The nation’s basic money supply rose $4.5 billion in mid-May, the Federal Reserve Board reported Thursday. The surge was twice as large as most analysts had expected, and bond prices slipped afterward.
One analyst said the increase reduced the chances that the Fed would relax its credit policy to encourage lower interest rates and more rapid economic growth.
“You can assume that the Fed is not going to ease further at least until the June (policy-making) meeting,” said Elliott Platt, an economist for the investment firm of Donaldson, Lufkin & Jenrette. “It puts their policy on hold.”
Another economist, W. Lee Hoskins of PNC Financial, a bank holding company in Pittsburgh, said the Fed probably knew that the money supply would be growing rather rapidly in May when it reduced its discount rate, or lending charge to financial institutions, on May 17.
“If this growth continues over the next couple of weeks, it is less likely that the Fed will chop the discount rate further,” he said.
The Fed said M1 rose to a seasonally adjusted average of $582.3 billion in the week ended May 20 from $577.8 billion the previous week. M1 includes cash in circulation, deposits in checking accounts and non-bank travelers checks.
For the latest 13 weeks, M1 averaged $574.8 billion, a 9.7% seasonally adjusted annual rate of gain from the previous 13 weeks.
The Fed has said it would like to see M1 grow between 4% and 7% from the fourth quarter of 1984 through the fourth quarter of 1985.
In advance of the report, the median estimate of 41 economists surveyed by Money Market Services of Belmont, Calif., was for a $2-billion increase.
Many economists have argued that the Fed, showed in cutting the discount rate to 7.5% from 8% on May 17, that it was more concerned about the recent slow pace of economic growth than about expansion in the money supply.
The Fed explained when it took that step that it had acted “against the background of relatively unchanged output for some time in the industrial sector” and despite faster money growth than its annual money growth targets implied.
PNC’s Hoskins said the latest bulge in the money supply was probably caused by the government’s lateness in sending out tax refunds. “The seasonal adjustments just aren’t there to account for inflows of tax returns into the banking system this late,” he said.
Raymond Stone, director of money-market research for Merrill Lynch Capital Markets, said the increase “probably means very little” because week-to-week changes in the M1 figure are so volatile.
“The question is does this delay any more easing, and I think that at best this is a minor factor in terms of that decision,” he said.

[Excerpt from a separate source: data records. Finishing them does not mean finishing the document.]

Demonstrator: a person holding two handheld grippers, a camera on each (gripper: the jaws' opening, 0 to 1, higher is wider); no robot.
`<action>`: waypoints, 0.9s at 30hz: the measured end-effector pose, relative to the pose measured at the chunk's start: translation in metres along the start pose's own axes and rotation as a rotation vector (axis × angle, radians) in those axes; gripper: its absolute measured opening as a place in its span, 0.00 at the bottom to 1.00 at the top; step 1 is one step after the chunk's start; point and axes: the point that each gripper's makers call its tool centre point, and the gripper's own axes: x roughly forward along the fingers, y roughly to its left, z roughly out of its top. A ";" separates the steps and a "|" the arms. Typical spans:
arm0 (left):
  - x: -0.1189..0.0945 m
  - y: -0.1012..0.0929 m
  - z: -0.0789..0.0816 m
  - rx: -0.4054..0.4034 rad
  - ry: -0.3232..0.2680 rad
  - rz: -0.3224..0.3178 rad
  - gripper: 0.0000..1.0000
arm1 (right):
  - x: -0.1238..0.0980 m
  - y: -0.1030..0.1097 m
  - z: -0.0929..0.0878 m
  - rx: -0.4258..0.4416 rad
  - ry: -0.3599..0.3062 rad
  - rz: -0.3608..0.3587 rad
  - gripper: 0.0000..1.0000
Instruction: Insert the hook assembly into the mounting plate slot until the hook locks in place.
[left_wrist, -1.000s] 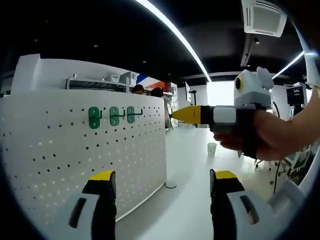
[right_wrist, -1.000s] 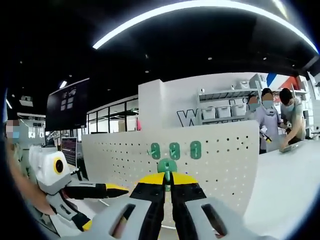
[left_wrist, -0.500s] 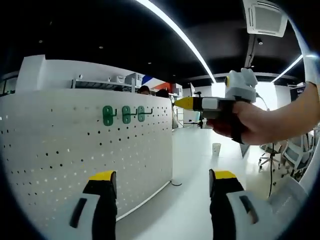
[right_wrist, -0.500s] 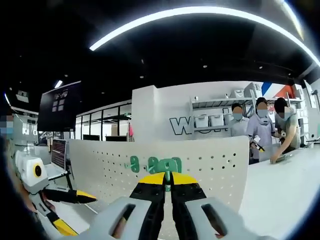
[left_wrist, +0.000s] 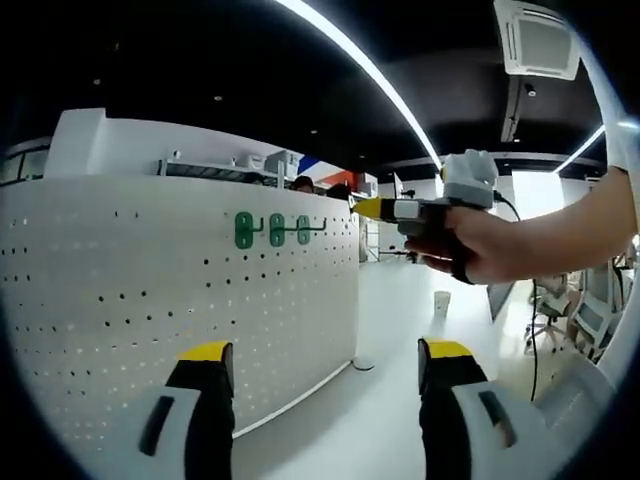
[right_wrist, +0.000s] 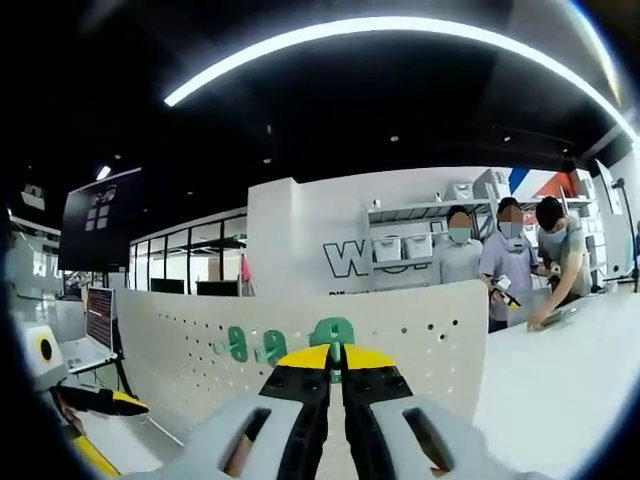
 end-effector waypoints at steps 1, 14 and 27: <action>-0.001 0.001 0.000 -0.003 0.000 0.003 0.78 | 0.001 -0.002 0.000 0.001 -0.002 -0.005 0.01; -0.017 0.013 -0.001 -0.018 -0.020 0.044 0.78 | 0.013 -0.015 0.003 -0.006 -0.041 -0.033 0.01; -0.032 0.019 -0.004 -0.024 -0.039 0.071 0.77 | 0.025 -0.021 0.001 -0.020 -0.067 -0.057 0.01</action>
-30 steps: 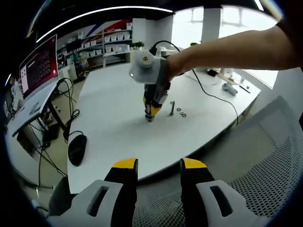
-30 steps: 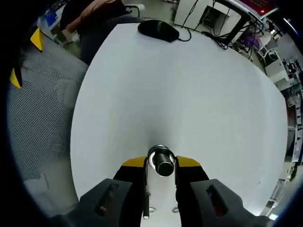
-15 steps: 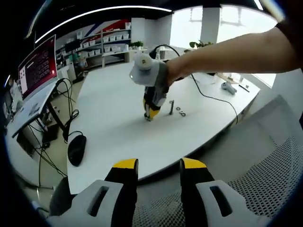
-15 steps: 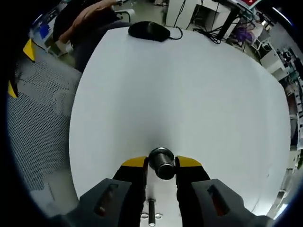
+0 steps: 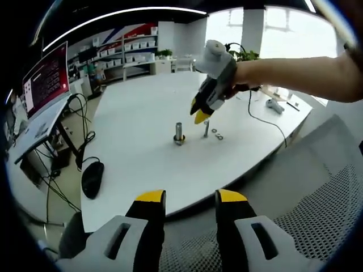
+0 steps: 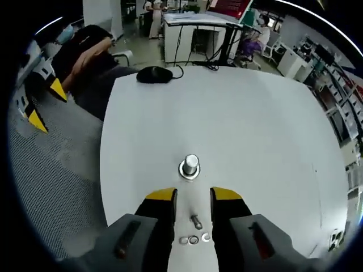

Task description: Place the washer onto the threaded stud by aligning its center hole with the stud, sliding it down to the base, and recovering from edge contact or off-axis alignment until the washer reaches the visible bottom stop.

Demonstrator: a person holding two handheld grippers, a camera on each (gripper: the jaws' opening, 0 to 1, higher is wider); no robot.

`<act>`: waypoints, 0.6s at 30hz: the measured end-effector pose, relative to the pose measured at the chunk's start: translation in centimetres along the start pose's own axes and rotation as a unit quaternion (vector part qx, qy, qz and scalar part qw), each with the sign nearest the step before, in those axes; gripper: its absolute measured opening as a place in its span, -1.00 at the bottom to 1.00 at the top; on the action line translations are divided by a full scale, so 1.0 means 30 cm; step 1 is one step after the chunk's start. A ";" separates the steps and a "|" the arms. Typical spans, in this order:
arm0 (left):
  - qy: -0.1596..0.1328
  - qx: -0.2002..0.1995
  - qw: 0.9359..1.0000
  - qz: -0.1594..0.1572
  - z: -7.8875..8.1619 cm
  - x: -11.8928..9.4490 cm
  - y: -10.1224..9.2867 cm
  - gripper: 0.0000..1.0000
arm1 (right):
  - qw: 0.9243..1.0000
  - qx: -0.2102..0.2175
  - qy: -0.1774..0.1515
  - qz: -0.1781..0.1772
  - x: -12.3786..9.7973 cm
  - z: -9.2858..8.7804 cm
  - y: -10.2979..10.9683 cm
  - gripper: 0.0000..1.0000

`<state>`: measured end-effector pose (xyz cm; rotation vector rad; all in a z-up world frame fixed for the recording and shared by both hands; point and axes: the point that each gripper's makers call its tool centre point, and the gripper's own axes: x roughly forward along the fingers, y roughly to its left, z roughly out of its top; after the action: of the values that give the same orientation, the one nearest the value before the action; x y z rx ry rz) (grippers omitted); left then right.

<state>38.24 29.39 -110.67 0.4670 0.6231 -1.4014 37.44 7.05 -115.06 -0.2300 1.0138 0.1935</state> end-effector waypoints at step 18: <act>-0.002 -0.003 1.000 0.008 0.005 -0.002 0.013 -0.36 | 0.996 0.072 0.057 -0.009 -0.028 -0.325 0.055 -0.50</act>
<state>38.65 29.40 -110.53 0.4638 0.6184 -1.3846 28.63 5.86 -119.46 -0.1191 1.1344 0.0916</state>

Other indicators released Thursday included:
- Commercial and industrial loans on the books of leading New York banks fell $291 million in the week ended May 22, compared to a decline of $561 million the previous week, according to the Federal Reserve Bank of New York.
- Commercial paper outstanding nationally rose $2.03 billion in the week ended May 22, following a $752-million increase the previous week.
- Paper issued by financial companies rose $1.328 billion in the latest week, while paper issued by non-financial companies was up $702 million.
- The nation’s banking system averaged free reserves of $223 million in the two weeks ended May 22, compared to free reserves of $145 million for the previous two-week period.
- Borrowings from the Federal Reserve System averaged $1.065 billion in the two-week period ended May 22, up from $557 million in the previous two weeks.
- Total reserves averaged $41.66 billion in the two weeks, up from $40.93 billion in the previous two weeks.
- Borrowings from the Fed averaged $487 million in the week ended Wednesday, down from $1.29 billion the previous week.
- The Federal Reserve Bank of St. Louis reported that the monetary base, the seasonally adjusted total of member bank reserves held at Federal Reserve banks and cash in bank vaults and in circulation, was $225.2 billion, up from $224.9 billion a week earlier.